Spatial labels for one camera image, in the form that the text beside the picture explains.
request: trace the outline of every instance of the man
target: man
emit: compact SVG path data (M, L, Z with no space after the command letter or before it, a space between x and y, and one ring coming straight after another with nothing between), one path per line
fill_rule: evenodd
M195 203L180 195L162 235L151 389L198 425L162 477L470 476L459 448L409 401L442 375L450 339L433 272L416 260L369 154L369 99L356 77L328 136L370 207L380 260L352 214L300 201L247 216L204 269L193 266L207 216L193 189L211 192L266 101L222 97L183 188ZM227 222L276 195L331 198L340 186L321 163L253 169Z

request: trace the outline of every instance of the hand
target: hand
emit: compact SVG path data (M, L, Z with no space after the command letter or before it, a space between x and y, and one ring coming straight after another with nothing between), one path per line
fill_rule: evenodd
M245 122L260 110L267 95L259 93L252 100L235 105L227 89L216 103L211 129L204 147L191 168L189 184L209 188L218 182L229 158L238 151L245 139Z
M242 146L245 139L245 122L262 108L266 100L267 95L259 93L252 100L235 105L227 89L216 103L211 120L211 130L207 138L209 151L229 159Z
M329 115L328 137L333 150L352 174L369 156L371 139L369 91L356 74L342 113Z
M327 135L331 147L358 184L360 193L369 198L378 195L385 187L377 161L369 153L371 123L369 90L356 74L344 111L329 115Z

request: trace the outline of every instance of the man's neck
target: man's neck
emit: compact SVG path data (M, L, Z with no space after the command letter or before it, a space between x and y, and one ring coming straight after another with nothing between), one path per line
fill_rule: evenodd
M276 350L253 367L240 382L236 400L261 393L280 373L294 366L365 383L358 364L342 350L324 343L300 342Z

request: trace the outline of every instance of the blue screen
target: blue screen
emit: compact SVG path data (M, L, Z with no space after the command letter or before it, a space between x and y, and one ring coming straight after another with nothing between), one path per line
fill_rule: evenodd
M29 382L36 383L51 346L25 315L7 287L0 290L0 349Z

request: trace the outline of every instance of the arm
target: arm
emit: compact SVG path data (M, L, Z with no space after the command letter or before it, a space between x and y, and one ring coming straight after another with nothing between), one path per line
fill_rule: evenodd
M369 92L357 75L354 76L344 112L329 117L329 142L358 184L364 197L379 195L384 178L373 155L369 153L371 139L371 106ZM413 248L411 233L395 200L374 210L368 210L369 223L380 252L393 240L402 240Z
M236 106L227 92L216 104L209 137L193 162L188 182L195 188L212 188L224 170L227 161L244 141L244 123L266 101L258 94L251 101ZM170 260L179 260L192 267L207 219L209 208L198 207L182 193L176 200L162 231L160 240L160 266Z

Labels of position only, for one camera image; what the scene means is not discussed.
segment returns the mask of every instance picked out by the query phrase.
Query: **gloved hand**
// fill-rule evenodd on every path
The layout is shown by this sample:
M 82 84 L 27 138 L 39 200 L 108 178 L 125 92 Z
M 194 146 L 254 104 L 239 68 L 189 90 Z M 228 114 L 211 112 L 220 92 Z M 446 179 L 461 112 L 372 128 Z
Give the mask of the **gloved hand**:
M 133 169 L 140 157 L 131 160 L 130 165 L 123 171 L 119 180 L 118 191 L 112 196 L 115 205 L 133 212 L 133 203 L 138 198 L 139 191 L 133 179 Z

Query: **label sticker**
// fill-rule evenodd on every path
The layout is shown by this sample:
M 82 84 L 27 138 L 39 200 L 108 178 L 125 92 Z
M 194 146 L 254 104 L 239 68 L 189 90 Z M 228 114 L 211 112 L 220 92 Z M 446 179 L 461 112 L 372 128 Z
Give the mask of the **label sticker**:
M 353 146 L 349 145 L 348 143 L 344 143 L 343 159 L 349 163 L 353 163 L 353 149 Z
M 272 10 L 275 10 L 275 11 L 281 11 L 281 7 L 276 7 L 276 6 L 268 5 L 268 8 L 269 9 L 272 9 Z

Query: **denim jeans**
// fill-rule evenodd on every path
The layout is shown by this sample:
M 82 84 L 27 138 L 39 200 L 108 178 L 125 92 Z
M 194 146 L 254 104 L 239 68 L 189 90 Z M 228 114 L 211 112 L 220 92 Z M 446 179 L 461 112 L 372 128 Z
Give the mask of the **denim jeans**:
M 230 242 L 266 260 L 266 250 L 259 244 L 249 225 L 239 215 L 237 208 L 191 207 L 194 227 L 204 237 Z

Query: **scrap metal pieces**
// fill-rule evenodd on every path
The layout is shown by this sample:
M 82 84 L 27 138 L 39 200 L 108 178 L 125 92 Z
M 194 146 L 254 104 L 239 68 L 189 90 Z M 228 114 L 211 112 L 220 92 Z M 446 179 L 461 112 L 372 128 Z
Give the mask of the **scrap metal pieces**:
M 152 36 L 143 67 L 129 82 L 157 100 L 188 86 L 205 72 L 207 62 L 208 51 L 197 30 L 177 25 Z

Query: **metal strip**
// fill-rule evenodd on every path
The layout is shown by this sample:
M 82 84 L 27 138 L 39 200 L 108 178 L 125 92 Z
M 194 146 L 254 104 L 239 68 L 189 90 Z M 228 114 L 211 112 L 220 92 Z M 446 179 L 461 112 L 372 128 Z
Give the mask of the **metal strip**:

=-=-=-=-=

# TASK PROMPT:
Lines above with the string "image" need to be found and copied.

# PROBLEM SOLUTION:
Spatial labels for one camera image, in the form that the text beside the picture explains.
Labels of position only, for one camera image; what the scene means is not discussed.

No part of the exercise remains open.